• [DATA SEGMENT]
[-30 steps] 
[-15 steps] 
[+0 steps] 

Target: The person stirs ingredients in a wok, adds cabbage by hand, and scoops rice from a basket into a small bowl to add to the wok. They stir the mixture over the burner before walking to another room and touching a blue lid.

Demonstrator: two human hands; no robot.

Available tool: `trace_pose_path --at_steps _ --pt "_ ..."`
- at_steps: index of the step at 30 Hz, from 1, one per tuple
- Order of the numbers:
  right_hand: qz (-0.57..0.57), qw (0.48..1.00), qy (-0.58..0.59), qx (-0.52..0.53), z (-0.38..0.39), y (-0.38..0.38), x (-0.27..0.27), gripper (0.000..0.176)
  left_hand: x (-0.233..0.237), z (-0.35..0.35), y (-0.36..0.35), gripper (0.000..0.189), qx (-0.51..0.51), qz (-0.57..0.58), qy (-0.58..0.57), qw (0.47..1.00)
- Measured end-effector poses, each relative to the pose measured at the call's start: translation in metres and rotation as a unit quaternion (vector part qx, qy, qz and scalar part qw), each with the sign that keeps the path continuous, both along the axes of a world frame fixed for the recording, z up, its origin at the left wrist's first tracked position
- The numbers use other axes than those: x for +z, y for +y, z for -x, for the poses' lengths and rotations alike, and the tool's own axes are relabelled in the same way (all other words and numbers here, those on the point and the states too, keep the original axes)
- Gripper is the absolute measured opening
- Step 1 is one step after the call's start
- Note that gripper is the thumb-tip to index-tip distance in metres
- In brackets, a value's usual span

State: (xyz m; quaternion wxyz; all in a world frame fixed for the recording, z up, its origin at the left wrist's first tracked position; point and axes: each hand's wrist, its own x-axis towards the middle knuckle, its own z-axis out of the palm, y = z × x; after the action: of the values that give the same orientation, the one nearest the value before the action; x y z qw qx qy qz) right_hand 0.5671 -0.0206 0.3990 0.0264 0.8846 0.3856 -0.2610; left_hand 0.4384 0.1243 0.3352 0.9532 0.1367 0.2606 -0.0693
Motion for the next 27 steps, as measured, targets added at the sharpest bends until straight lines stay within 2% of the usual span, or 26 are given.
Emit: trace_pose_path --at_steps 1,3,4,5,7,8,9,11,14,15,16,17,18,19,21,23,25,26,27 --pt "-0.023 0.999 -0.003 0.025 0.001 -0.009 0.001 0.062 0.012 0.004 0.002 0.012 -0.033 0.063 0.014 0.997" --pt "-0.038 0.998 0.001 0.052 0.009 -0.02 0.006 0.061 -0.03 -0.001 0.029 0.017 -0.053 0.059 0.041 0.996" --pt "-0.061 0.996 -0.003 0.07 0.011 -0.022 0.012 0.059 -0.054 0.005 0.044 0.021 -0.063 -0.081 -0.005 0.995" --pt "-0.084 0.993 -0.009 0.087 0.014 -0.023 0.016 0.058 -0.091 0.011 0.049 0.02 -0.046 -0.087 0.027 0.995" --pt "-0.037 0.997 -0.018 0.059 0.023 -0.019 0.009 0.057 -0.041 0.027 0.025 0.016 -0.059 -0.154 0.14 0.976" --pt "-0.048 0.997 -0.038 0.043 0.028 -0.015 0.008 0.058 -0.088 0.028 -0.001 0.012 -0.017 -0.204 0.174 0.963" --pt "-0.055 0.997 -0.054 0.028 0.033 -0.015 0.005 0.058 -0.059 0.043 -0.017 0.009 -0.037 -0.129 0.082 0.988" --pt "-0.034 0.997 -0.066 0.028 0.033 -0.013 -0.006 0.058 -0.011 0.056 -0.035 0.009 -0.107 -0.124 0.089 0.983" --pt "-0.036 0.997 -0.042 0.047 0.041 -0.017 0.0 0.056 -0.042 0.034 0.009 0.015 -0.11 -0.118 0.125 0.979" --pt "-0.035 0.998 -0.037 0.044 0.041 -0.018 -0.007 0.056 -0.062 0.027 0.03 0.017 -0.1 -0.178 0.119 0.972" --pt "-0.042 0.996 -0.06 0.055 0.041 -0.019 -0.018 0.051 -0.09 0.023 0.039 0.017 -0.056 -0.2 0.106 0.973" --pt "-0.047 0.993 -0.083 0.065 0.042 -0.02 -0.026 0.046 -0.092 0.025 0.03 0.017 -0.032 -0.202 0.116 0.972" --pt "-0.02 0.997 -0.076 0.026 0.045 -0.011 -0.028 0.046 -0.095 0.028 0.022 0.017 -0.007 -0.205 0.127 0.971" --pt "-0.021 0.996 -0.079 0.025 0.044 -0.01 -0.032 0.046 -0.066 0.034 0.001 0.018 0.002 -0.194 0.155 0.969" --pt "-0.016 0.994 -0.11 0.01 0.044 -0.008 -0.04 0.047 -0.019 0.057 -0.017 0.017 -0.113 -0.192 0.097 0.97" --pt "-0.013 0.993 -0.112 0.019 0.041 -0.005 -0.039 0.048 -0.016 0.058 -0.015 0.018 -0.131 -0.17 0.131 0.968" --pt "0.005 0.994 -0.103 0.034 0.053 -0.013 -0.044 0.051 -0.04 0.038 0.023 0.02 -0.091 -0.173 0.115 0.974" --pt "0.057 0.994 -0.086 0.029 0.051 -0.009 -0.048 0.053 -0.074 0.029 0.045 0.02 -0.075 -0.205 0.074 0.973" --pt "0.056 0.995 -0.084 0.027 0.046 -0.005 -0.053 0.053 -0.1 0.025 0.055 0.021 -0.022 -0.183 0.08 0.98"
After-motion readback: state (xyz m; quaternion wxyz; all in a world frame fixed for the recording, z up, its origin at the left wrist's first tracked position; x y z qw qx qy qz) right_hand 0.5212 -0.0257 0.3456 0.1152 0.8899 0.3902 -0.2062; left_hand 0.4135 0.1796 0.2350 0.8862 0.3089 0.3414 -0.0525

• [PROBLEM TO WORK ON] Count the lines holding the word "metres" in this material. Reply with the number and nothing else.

• [TASK RESULT] 2